I figure this is a pretty low-priority issue, but I thought I should at least bring up the topic and provide an example of how the code samples could be improved.

I've re-written the Plant Location with Non-Linear Costs example as a way of showing what could be possible. If you're interested, please compare my re-written version with the original one. I believe my version is much more readable and would give a reader who is unfamiliar with mip a better sense of how it could be integrated into a larger system.

[mwerezak]

Another example, Resource Constrained Project Scheduling.

I have to say, I think it is a huge improvement in showing how the solution works. The expressions used to setup the constraints read far more clearly than the code sample on the examples page.

Just compare:

# Constraint: resource usage
for res in RESOURCES:
    for t in range(PLANNING_HORIZON):
        total_usage = mip.xsum(
            job.data.resource_usage.get(res, 0) * job.starts_at[s]
            for job in JOBS.values()
            for s in job.possible_start_times(t) if s >= 0
        )
        mip_model.add_constr( total_usage <= res.capacity )

# Constraint: job dependencies
successors: dict[Job, list[Job]] = {
    job : [ suc for suc in JOBS.values() if job.data in suc.data.dependencies ]
    for job in JOBS.values()
}
for job, suc_list in successors.items():
    for suc in suc_list:
        mip_model.add_constr( job.completed_time <= suc.start_time )

# Objective: minimize the time at which all jobs are complete
all_done = Event(mip_model, 'all_done')
for final_job in (JOBS[8], JOBS[9], JOBS[10]):
    mip_model.add_constr( final_job.completed_time <= all_done.time )

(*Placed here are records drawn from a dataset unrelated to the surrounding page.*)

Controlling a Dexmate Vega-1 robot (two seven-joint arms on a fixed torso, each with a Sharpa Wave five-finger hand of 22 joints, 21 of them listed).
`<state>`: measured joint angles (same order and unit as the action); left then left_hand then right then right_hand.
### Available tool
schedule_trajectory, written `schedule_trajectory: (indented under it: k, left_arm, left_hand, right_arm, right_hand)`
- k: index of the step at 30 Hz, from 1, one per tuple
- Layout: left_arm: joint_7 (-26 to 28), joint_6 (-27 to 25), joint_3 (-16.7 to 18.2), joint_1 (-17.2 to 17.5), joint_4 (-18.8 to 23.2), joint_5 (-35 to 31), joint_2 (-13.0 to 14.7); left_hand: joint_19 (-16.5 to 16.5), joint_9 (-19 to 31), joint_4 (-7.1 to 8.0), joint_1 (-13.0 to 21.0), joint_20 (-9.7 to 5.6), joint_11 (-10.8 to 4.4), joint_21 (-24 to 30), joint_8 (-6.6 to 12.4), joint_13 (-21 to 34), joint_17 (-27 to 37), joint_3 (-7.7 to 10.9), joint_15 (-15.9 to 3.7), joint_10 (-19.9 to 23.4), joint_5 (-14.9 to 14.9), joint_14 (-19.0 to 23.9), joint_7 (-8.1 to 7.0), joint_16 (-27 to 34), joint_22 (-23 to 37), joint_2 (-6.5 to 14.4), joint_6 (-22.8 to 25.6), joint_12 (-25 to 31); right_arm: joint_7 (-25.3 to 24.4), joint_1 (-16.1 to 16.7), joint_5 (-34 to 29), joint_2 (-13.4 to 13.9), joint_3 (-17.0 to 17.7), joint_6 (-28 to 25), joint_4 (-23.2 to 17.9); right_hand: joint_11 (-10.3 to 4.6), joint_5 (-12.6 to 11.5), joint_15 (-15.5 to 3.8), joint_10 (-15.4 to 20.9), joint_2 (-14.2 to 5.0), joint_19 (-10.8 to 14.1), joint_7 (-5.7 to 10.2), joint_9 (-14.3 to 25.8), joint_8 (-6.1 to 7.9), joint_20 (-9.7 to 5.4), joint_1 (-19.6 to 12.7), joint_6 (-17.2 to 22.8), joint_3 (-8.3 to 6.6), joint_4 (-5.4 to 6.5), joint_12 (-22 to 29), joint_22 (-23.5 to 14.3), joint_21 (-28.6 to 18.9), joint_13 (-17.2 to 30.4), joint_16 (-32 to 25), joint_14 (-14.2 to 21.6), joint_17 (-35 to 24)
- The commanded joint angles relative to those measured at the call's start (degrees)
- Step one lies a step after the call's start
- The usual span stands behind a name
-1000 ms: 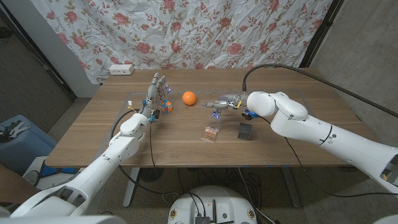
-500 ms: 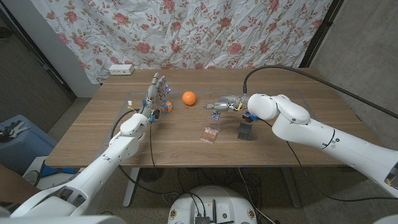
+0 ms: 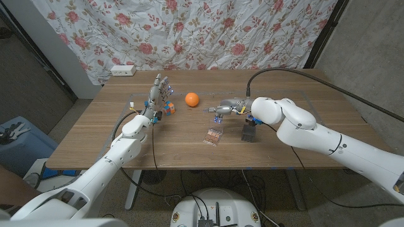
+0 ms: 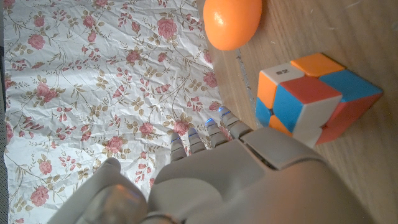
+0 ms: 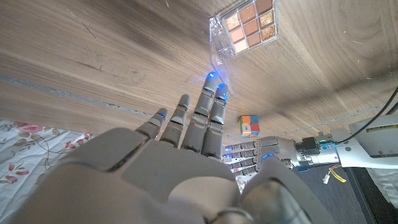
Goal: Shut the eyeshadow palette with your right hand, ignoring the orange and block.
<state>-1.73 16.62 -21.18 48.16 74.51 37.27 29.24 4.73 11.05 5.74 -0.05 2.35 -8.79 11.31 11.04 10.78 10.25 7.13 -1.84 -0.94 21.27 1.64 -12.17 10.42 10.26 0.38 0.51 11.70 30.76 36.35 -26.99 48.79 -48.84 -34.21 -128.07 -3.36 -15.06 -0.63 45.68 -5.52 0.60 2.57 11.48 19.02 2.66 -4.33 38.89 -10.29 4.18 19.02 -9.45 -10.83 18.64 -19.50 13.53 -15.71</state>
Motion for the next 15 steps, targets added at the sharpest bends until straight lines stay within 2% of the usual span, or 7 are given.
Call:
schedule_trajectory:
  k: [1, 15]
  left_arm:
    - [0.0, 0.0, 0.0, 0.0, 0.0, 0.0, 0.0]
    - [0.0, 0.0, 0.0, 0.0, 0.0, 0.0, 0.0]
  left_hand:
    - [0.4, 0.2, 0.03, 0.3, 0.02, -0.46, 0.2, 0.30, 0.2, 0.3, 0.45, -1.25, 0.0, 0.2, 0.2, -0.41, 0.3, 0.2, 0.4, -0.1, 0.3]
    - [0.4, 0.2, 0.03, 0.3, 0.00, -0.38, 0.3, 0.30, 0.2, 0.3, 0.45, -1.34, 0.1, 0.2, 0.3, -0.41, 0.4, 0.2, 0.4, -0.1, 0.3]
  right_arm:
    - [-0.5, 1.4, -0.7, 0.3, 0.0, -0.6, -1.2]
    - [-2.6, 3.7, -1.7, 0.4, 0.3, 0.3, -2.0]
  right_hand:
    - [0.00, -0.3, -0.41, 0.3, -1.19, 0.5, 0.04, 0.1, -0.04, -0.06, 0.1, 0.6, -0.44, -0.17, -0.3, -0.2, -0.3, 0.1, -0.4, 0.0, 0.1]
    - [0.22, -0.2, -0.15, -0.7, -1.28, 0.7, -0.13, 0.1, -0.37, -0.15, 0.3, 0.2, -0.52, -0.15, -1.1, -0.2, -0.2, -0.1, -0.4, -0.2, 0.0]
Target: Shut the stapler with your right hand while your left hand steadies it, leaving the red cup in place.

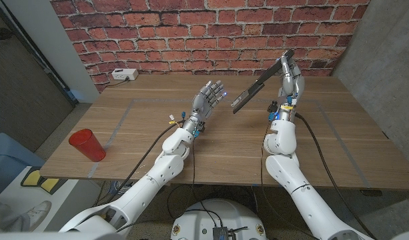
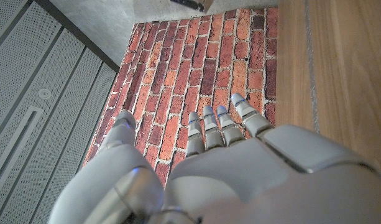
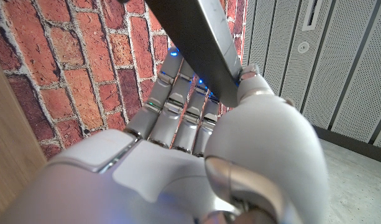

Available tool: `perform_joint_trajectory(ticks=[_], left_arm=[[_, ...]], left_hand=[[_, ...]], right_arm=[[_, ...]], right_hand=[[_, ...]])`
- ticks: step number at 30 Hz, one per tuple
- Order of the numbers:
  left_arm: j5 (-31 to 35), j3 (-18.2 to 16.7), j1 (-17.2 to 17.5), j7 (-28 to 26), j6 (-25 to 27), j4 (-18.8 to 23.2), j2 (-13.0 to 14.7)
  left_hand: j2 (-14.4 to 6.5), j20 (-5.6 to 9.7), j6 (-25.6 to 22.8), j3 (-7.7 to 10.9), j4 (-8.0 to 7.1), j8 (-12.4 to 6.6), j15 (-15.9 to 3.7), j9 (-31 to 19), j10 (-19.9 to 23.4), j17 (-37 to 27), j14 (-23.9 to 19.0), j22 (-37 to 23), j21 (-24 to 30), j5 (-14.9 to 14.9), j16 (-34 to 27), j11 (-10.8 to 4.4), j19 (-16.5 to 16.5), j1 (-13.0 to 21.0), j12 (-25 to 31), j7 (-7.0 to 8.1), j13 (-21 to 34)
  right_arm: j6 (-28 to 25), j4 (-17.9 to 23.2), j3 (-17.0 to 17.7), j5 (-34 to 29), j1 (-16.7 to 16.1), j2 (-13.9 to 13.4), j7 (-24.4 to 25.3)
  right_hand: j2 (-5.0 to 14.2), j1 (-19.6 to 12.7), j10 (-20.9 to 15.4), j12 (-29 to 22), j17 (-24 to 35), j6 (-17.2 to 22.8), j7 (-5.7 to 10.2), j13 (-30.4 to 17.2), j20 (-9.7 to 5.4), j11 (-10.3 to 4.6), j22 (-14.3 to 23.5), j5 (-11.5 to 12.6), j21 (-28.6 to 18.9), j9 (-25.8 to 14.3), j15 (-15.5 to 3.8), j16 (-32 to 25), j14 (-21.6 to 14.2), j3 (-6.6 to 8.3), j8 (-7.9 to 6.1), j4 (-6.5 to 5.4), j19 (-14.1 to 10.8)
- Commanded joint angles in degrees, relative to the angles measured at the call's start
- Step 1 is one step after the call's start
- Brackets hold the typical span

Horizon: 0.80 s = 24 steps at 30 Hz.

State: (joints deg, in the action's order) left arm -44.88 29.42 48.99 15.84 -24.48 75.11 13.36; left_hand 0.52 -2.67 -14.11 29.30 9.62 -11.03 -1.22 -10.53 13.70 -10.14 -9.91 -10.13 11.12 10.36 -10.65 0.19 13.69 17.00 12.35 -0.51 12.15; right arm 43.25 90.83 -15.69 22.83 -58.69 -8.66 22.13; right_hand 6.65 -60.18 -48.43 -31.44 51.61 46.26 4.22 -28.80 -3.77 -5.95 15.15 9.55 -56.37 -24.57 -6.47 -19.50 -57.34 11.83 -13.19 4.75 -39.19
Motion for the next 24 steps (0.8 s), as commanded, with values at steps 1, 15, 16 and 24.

mip_model.objective = mip.minimize( all_done.time )

with

model.objective = xsum(t * x[n + 1][t] for t in T)

for j in J:
    model += xsum(x[j][t] for t in T) == 1

for (r, t) in product(R, T):
    model += (
        xsum(u[j][r] * x[j][t2] for j in J for t2 in range(max(0, t - p[j] + 1), t + 1))
        <= c[r])

for (j, s) in S:
    model += xsum(t * x[s][t] - t * x[j][t] for t in T) >= p[j]

[christian2022]

I like these modifications to the plant location example, it makes the examples more pythonic.
Recommended changes (would have prefered to comment inline, but don't know how):

• Change size to capacity as it better describes the purpose
• Some of your comments would perfectly serve as class or method descriptions, so they would be available as tooltips during coding
  Change

# possible plants
@dataclass(frozen=True)
class CandidateSite:
    location: tuple[float, float]
    max_size: float

to

@dataclass(frozen=True)
class CandidateSite:
    "Potential factory locations"
    location: tuple[float, float]
    max_capacity: float

• Moving a linear approximation into an own class increases reusability, but would recommend to make the behaviour more natural by making it callable (IMO this should be a class provided by python-mip):

class LinearApprox:
    "Approximate function by piecewise linear function"
    def __init__(self, func: Callable[[float], float], pts: int):
        self.func = func
        self.pts = pts
    
    @staticmethod
    def _linspace(minv: float, maxv: float, pts: int) -> list[float]:
        return [ minv + (maxv - minv)*(n / (pts-1)) for n in range(pts) ]

    @staticmethod
    def _range_of_linexpr(expr: mip.LinExpr | mip.Var) -> tuple[float, float]:
        if type(expr) == mip.Var:
            return (expr.lb, expr.ub)
        lb = expr.const + sum(
            factor * (variable.lb if factor >= 0 else variable.ub)
            for variable, factor in expr.expr.items()
        )
        ub = expr.const + sum(
            factor * (variable.ub if factor >= 0 else variable.lb)
            for variable, factor in expr.expr.items()
        )
        return (lb, ub)
    
    def __call__(self, x: mip.LinExpr | mip.Var) -> mip.LinExpr:
        "Approximate function at the given value. Adds required constraints for each call"
        model = x.model
        x_min, x_max = self._range_of_linexpr(x)
        x_pts = self._linspace(x_min, x_max, self.pts)
        # non-linear function values for points in v
        y_pts = [ self.func(x) for x in x_pts ]
        # w variables - interpolation weights that add to 1, at most two can be non-zero
        w_vars = [ model.add_var(lb=0, ub=1) for _ in range(len(x_pts)) ]
        model.add_constr( mip.xsum(w_vars) == 1 )  # convexification
        model.add_sos([ (w, k) for w, k in zip(w_vars, x_pts) ], sos_type=2)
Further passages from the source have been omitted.